**Activity**
Although the records contain pictures, none belong in the copy: restate word for word only the lines from the one with "Every answer here" through the one with "Find the wood grain; segment each instance.", both included.
══ Records provided ══
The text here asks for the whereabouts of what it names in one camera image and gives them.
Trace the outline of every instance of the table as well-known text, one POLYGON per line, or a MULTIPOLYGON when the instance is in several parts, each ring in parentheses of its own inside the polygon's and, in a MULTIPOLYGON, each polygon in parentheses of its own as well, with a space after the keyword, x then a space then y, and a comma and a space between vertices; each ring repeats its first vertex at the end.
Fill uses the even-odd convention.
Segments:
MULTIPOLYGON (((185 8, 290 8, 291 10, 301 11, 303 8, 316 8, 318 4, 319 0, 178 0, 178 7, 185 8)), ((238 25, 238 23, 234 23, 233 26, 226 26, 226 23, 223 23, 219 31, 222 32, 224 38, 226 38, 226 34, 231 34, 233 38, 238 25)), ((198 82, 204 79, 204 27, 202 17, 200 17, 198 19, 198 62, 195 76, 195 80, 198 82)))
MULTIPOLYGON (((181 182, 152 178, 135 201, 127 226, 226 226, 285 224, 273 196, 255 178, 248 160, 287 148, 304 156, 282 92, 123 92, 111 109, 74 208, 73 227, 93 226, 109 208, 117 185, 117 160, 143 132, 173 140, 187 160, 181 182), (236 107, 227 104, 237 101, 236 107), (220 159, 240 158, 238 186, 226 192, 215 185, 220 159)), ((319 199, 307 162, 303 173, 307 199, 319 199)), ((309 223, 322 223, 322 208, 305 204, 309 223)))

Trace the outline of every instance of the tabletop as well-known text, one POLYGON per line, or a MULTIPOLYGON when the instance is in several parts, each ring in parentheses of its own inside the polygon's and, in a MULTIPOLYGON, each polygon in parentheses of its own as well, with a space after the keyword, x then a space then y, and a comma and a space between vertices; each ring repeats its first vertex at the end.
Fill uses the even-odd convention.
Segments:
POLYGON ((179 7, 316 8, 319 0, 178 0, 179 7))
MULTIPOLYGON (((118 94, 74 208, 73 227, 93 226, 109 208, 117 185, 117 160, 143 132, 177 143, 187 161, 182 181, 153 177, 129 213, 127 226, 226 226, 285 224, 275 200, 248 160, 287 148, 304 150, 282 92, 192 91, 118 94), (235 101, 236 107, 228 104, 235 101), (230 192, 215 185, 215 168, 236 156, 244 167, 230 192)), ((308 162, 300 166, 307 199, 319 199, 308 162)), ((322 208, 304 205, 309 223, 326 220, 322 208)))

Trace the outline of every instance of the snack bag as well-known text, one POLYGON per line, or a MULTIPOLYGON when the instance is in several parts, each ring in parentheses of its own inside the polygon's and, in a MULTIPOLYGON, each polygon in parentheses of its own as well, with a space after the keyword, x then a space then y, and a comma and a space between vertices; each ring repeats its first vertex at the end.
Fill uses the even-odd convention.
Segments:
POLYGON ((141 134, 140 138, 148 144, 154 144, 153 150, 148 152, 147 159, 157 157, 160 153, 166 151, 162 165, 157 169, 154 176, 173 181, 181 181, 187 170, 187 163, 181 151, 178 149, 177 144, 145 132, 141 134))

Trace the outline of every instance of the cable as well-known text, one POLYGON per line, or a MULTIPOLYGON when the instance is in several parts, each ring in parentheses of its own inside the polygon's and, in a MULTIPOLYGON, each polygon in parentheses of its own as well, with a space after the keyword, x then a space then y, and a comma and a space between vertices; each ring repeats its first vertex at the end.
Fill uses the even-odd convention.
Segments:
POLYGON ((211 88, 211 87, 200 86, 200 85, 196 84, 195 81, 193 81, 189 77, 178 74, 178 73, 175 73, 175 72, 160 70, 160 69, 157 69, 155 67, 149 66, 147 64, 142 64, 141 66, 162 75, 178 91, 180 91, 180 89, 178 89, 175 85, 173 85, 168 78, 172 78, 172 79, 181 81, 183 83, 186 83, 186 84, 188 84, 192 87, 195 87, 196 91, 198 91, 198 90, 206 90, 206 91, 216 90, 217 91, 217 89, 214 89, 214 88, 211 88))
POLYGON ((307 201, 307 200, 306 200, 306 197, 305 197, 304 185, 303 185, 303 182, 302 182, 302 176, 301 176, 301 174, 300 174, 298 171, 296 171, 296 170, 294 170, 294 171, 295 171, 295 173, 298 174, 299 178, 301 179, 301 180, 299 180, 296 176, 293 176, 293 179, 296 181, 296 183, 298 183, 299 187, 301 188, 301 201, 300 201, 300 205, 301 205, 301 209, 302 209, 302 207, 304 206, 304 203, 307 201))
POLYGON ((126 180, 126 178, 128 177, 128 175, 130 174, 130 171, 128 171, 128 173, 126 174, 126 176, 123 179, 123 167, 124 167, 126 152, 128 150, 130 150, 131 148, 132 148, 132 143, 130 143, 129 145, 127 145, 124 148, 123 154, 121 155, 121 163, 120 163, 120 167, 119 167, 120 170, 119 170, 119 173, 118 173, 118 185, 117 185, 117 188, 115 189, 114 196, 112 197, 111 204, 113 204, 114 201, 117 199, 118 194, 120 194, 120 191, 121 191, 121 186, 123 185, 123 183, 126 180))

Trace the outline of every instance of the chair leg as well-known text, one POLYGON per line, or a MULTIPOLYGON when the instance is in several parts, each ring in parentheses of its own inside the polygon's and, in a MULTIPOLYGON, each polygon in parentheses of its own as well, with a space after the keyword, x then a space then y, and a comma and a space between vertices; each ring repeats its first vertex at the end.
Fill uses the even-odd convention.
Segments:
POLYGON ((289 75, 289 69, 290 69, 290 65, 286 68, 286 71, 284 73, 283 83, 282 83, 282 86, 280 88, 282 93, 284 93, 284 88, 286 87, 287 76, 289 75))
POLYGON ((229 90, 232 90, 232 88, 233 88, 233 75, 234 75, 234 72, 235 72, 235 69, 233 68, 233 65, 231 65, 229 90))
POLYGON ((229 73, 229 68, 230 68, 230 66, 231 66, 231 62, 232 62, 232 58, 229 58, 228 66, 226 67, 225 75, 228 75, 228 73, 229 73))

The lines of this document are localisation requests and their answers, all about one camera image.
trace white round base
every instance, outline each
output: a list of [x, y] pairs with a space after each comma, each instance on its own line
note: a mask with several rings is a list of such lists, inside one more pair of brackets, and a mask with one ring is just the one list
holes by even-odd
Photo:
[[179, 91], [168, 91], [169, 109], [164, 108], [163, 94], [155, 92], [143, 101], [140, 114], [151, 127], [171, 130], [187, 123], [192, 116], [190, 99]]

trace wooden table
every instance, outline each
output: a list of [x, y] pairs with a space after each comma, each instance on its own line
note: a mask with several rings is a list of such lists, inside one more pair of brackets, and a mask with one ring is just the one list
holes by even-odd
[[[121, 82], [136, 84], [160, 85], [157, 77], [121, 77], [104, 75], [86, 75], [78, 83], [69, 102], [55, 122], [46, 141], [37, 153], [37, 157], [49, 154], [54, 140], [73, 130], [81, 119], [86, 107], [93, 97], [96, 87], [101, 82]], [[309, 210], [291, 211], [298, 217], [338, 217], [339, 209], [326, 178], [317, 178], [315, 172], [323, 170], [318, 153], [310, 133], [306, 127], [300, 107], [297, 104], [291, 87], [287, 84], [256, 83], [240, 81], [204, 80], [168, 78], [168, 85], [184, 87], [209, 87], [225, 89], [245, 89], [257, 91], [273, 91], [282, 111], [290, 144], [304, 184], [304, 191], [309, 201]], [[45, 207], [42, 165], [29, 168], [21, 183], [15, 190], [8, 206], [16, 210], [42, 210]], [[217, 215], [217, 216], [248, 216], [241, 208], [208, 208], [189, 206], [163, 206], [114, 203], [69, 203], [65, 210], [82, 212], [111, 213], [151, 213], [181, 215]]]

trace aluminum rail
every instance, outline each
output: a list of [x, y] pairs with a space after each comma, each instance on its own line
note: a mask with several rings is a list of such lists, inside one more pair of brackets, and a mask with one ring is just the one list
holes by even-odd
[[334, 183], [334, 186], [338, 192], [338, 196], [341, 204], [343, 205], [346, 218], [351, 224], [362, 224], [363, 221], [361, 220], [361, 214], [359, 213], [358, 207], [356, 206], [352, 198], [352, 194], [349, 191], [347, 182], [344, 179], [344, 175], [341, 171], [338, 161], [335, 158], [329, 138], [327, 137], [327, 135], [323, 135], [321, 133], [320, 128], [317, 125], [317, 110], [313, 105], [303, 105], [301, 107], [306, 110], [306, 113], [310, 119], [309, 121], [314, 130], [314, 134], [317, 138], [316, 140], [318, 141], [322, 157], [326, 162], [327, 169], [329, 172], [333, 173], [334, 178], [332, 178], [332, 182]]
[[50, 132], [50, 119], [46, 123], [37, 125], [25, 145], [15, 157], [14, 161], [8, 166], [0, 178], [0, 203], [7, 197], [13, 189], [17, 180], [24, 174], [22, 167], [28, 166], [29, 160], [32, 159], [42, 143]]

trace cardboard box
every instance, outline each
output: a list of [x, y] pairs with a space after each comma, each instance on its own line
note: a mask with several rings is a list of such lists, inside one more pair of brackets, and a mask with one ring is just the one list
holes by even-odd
═══
══ Records provided ══
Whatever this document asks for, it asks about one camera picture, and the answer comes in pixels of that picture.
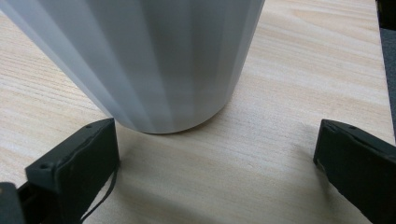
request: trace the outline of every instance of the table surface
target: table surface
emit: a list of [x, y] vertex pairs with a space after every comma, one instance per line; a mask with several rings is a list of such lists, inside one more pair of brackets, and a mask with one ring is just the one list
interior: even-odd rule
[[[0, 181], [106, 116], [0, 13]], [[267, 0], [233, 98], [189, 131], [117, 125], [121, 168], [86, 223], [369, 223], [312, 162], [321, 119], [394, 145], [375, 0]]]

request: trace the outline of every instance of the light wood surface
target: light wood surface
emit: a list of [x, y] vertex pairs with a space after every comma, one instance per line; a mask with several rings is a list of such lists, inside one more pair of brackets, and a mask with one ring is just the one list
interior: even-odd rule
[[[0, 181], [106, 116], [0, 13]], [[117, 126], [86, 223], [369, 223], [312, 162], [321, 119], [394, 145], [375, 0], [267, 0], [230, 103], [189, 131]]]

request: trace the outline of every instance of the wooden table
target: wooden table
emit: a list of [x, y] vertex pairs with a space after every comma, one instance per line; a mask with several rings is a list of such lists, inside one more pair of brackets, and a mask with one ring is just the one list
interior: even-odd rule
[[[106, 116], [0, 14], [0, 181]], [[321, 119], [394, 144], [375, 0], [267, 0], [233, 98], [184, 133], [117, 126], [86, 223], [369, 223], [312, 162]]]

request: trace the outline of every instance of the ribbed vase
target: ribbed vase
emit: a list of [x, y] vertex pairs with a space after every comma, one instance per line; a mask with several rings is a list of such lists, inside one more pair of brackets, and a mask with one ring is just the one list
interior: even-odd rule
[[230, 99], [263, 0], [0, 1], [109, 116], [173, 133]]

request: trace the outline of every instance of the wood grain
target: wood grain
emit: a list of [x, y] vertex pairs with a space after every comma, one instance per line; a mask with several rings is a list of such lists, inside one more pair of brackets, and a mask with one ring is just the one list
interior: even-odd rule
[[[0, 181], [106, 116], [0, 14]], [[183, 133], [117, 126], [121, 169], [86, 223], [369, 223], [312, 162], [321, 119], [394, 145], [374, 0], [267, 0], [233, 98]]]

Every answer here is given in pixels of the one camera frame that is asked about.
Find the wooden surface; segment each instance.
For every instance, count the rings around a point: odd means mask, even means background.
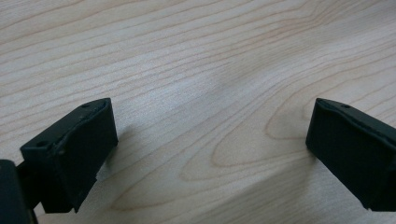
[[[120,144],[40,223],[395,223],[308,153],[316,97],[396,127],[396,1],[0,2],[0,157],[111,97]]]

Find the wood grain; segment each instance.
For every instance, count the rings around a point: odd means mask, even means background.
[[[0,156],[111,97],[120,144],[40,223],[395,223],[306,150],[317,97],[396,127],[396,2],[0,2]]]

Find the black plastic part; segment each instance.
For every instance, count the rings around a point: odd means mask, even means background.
═══
**Answer to the problem**
Every answer here is given in pixels of the one camera frame that is asked about.
Find the wooden surface; segment each instance.
For every instance, count the rings around a point: odd means mask, even means background.
[[[120,144],[40,223],[395,223],[308,153],[316,97],[396,127],[396,1],[0,2],[0,157],[111,97]]]

Find the wood grain; segment each instance.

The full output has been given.